Non-proteolytic Functions of the Ub System along Spermatogenesis
Ubiquitination could also regulate non-proteolityc events such as protein activity, protein interactions and subcellular localization [25], transport of newly synthesized mature proteins to the membranes [3, 13], DNA damage repair and DNA replication mechanisms [90], and cellular signaling by recruiting proteins to concur to particular signaling pathways like inflammatory signaling and apoptotic cell death [91]. As already said, the complexity of spermatogenesis relies on the coexistence of mitosis, meiosis, and cell differentiation in a unique process where the Ub system plays direct role also in non-proteolytic (NP) control mechanisms. For instance, modifications in chromatin organization are related not only to the histone-to-protamine transition with related histone degradation, but also to peculiar phenomena like the meiotic synapsis and desynapsis of chromosomes, homologous recombination, and meiotic sex chromosome inactivation (MSCI). Parallelly, the metamorphosis of haploid spermatids into spermatozoa is accomplished also through non-proteolytic functions by components of the Ub system. For space constraints and convenience of clarity for the readers, here I highlight only few aspects as representative of the topic that heads this paragraph.

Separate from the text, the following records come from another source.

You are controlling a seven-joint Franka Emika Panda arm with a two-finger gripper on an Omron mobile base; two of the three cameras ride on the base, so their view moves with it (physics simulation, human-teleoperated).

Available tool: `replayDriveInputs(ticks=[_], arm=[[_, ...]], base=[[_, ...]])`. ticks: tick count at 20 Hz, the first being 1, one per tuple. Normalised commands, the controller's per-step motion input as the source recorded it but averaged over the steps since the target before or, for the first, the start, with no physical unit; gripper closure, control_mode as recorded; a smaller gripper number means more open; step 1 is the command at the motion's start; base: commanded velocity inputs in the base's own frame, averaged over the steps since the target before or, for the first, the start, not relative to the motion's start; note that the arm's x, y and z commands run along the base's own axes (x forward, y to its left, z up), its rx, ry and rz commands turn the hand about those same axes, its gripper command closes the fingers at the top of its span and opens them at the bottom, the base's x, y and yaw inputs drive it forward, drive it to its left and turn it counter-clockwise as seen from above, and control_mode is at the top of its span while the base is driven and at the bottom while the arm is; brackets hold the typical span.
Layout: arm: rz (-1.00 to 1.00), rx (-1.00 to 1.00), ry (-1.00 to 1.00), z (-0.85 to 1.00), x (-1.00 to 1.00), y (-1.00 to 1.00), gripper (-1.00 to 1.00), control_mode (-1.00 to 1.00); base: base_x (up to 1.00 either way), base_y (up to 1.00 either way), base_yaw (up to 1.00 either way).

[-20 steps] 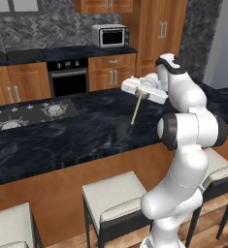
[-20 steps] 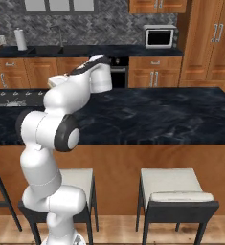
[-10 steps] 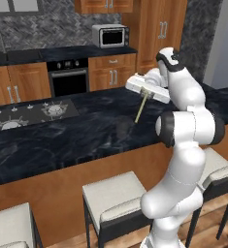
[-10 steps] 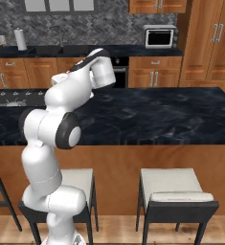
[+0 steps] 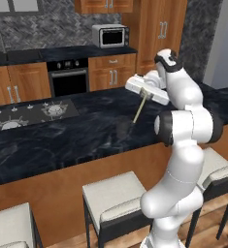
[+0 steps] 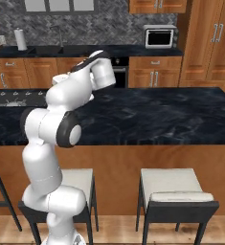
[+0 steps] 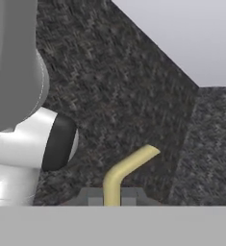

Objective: Take a straw from the drawer in front and place it inside the glass cup on the dining counter.

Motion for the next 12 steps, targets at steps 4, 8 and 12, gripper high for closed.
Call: replayDriveInputs(ticks=[4, 8, 12], arm=[[-0.19, 0.02, 0.0, -0.01, 0.0, 0.2, 1.0, -1.0], [-0.33, 0.0, -0.01, 0.0, 0.0, 0.21, 1.0, -1.0], [-0.42, 0.0, -0.06, 0.0, 0.0, 0.22, 1.0, -1.0]], base=[[0.0, 0.0, 0.0], [0.0, 0.0, 0.0], [0.0, 0.0, 0.0]])
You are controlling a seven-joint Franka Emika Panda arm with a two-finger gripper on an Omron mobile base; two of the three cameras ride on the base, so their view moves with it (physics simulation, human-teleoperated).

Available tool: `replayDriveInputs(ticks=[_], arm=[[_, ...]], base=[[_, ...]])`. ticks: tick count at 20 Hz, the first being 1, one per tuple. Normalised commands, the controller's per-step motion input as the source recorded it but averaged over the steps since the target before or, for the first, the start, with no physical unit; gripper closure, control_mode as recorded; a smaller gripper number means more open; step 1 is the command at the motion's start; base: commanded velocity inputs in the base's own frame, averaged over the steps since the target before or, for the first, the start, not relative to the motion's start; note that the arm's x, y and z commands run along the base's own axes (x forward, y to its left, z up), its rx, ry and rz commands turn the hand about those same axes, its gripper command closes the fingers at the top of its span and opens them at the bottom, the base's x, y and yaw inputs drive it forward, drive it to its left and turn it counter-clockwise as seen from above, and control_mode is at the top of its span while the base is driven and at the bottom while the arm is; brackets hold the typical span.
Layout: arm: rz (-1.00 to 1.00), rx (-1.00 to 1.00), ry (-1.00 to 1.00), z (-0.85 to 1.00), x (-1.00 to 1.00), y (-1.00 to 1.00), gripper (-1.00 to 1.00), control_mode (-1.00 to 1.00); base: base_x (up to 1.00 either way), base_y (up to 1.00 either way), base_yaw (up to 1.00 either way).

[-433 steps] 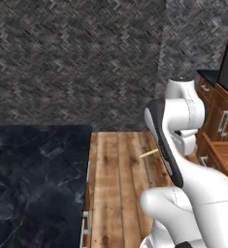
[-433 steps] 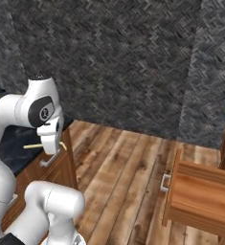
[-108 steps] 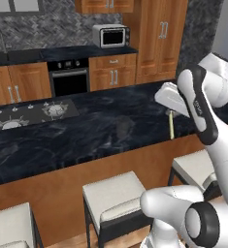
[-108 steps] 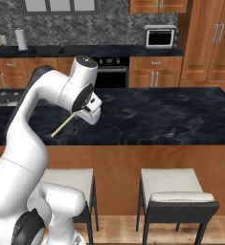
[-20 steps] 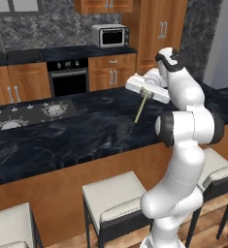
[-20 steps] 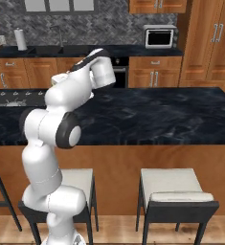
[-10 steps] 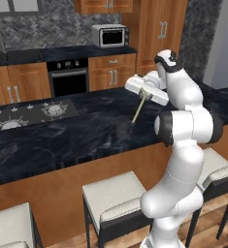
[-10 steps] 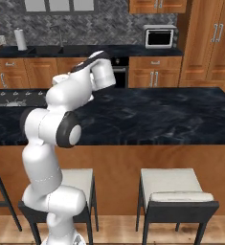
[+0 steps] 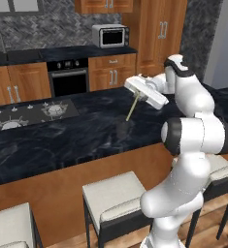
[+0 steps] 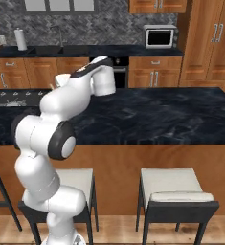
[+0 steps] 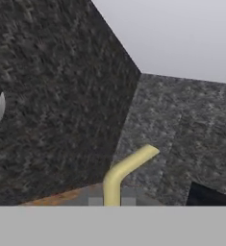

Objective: Take a straw from the drawer in front and place it inside the glass cup on the dining counter.

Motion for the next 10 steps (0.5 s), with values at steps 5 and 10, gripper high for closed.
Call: replayDriveInputs(ticks=[5, 10], arm=[[-0.45, -0.03, -0.06, 0.0, 0.0, 0.07, 1.0, -1.0], [-0.35, 0.0, 0.0, 0.0, 0.05, -0.04, 1.0, -1.0]], base=[[0.0, 0.0, 0.0], [0.0, 0.0, 0.0]])
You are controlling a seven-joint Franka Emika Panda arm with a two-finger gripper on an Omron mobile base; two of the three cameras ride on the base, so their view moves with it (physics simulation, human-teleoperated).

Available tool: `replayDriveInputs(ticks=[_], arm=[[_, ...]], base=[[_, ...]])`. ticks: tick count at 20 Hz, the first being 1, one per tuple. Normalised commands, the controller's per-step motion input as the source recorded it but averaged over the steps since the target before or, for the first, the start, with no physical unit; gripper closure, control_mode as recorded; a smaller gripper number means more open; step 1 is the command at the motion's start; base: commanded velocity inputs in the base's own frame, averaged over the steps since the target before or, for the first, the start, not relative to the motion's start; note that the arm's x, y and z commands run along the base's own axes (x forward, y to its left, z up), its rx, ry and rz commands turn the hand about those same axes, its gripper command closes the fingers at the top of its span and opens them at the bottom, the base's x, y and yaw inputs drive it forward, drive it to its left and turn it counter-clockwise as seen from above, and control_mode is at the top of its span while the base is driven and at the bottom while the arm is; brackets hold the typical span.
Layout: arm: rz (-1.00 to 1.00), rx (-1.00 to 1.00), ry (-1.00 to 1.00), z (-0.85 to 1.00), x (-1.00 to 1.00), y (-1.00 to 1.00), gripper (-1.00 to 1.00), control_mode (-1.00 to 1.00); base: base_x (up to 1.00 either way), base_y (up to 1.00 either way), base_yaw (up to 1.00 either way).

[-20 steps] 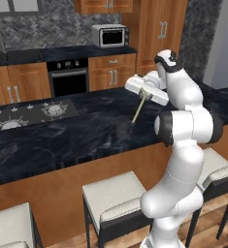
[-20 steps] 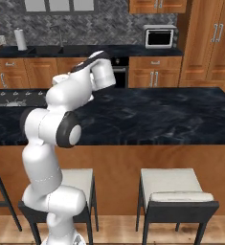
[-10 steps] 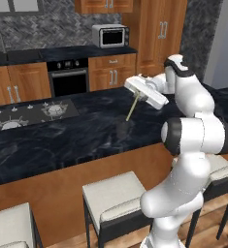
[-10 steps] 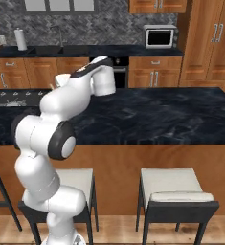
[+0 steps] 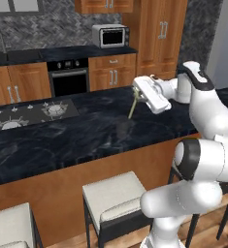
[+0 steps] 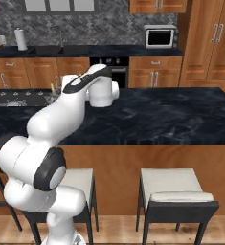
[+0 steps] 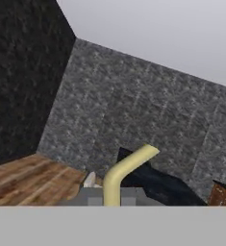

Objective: Take a straw from the drawer in front and place it inside the glass cup on the dining counter.

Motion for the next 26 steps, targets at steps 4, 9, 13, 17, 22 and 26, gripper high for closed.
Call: replayDriveInputs(ticks=[4, 9, 13, 17, 22, 26], arm=[[-0.24, 0.0, 0.0, 0.0, 0.03, 0.0, 1.0, -1.0], [-0.18, 0.0, 0.0, 0.0, 0.1, 0.0, 1.0, -1.0], [-0.15, 0.02, 0.03, 0.0, 0.09, 0.0, 1.0, -1.0], [-0.14, 0.03, 0.09, 0.0, 0.26, 0.0, 1.0, -1.0], [-0.08, 0.05, 0.16, -0.07, 0.34, 0.0, 1.0, -1.0], [-0.03, 0.05, 0.16, -0.15, 0.33, 0.0, 1.0, -1.0]], base=[[0.0, 0.0, 0.0], [0.0, 0.0, 0.0], [0.0, 0.0, 0.0], [0.0, 0.0, 0.0], [0.0, 0.0, 0.0], [0.0, 0.0, 0.0]])
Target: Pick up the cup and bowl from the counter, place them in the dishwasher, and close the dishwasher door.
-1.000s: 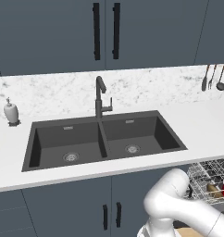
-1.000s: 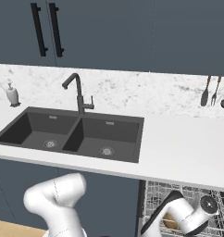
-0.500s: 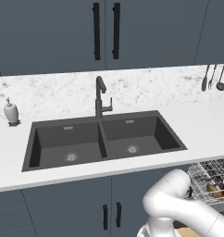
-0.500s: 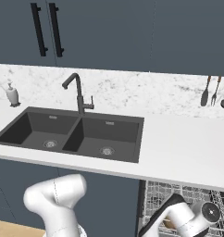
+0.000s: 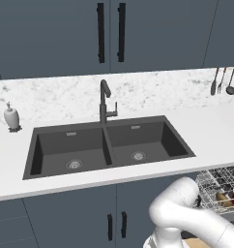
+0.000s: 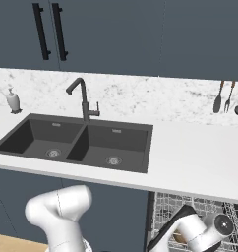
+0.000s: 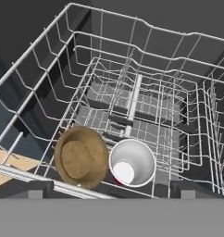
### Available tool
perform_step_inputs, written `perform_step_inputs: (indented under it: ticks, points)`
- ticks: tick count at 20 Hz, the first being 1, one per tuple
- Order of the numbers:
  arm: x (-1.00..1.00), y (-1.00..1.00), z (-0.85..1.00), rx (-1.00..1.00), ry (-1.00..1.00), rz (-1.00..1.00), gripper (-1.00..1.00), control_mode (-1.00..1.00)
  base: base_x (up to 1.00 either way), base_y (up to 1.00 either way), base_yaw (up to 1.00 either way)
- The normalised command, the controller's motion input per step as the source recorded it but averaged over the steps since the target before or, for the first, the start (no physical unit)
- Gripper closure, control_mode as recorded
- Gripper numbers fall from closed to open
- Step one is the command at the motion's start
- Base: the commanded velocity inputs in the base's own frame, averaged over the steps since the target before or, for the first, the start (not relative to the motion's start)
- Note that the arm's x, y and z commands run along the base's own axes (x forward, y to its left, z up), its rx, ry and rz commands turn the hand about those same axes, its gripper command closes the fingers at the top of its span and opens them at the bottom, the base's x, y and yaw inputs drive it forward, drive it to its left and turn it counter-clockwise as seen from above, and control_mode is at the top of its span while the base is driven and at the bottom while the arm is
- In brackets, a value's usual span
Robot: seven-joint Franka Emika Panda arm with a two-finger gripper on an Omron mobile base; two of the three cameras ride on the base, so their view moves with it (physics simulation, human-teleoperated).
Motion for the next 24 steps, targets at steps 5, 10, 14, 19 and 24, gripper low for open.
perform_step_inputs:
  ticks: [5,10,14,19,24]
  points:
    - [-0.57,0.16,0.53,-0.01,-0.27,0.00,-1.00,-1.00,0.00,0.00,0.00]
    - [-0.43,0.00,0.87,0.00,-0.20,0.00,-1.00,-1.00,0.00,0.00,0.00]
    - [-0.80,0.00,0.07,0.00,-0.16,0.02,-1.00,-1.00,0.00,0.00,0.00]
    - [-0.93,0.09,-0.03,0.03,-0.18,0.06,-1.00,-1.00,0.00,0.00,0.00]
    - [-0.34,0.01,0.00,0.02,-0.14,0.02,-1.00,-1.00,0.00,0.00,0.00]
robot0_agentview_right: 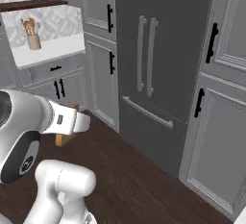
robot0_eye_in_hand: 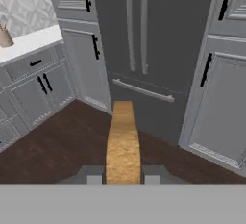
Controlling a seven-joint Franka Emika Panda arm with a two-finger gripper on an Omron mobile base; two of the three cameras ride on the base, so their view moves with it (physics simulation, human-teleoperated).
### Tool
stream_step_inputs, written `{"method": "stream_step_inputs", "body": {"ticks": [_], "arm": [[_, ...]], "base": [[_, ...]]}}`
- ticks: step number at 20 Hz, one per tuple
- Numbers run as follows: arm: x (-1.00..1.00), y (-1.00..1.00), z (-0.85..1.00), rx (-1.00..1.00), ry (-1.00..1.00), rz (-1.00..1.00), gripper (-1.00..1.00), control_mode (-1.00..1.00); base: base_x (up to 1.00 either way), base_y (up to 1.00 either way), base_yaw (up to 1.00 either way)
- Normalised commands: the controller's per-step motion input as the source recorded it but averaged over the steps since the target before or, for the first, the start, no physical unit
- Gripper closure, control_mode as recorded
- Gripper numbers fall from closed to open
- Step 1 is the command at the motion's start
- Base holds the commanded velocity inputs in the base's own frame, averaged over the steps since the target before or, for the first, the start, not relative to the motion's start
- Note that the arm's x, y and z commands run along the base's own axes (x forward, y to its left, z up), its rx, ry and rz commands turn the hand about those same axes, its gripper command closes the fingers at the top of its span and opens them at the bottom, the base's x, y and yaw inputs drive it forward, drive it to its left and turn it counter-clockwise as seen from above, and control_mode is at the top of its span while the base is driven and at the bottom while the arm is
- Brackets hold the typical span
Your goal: Start the toaster. Once the lever pops up, take the bread to the plate on the dining counter.
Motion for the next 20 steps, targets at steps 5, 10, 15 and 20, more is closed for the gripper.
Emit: {"method": "stream_step_inputs", "body": {"ticks": [5,10,15,20], "arm": [[0.00,0.00,0.00,0.00,0.00,0.00,1.00,1.00],[0.00,0.00,0.00,0.00,0.00,0.00,1.00,1.00],[0.00,0.00,0.00,0.00,0.00,0.00,1.00,1.00],[0.00,0.00,0.00,0.00,0.00,0.00,1.00,1.00]], "base": [[-0.03,0.00,1.00],[0.00,0.00,1.00],[0.00,0.00,1.00],[0.21,0.00,0.93]]}}
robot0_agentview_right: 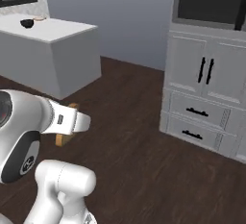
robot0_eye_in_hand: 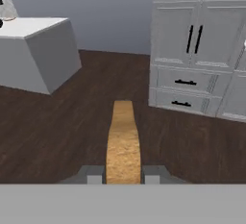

NP-Ub System and Meiotic DNA
Histone ubiquitination can both stimulate and repress various cellular processes [92]. For example, ubiquitination of H2A at gene promoter regions suppresses gene transcription [93,94,95], while intragenic ubiquitination of H2B facilitates transcription elongation [96,97,98,99]. Histone ubiquitination is also associated with DNA damage responses where H2A and H2B ubiquitination are enriched at sites of DNA damage [100,101,102,103]. These post-translation chromatin modifications can occur both in somatic and germ cells and they are not further discussed here. Below, events characterized to be spermatogenic-specific are reported.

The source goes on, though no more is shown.